■ Directions for this task:
Your output should be the lines of the data that follow, reproduced exactly from the first through the line bearing "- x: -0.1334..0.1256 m".

*** Source material Section Begins ***

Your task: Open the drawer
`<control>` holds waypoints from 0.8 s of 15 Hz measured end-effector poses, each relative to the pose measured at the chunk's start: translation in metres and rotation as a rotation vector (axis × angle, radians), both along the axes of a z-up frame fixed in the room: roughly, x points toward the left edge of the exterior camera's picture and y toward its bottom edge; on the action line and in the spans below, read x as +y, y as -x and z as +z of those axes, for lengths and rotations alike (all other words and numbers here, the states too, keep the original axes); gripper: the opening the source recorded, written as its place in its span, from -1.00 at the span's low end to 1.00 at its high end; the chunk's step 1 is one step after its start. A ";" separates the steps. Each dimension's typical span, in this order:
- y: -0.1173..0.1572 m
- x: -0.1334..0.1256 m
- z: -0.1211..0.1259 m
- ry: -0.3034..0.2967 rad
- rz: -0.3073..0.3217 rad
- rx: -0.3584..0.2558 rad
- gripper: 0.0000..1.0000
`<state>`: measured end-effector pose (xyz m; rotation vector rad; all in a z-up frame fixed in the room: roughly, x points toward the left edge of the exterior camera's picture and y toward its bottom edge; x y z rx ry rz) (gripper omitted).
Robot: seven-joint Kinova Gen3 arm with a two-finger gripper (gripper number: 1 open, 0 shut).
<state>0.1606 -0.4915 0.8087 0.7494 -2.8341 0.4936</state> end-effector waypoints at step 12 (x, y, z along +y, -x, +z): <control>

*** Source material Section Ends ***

■ Task solution:
Your task: Open the drawer
`<control>` holds waypoints from 0.8 s of 15 Hz measured end-effector poses, each relative to the pose measured at the chunk's start: translation in metres and rotation as a rotation vector (axis × angle, radians), both along the axes of a z-up frame fixed in the room: roughly, x points toward the left edge of the exterior camera's picture and y toward its bottom edge; on the action line and in the spans below, read x as +y, y as -x and z as +z of those axes, for lengths and rotations alike (all other words and numbers here, the states too, keep the original axes); gripper: the opening the source recorded, written as its place in its span, from -1.00 at the span's low end to 1.00 at its high end; the chunk's step 1 is one step after its start. A ";" separates the steps. Each dimension's typical span, in this order:
- y: -0.1173..0.1572 m
- x: -0.1334..0.1256 m

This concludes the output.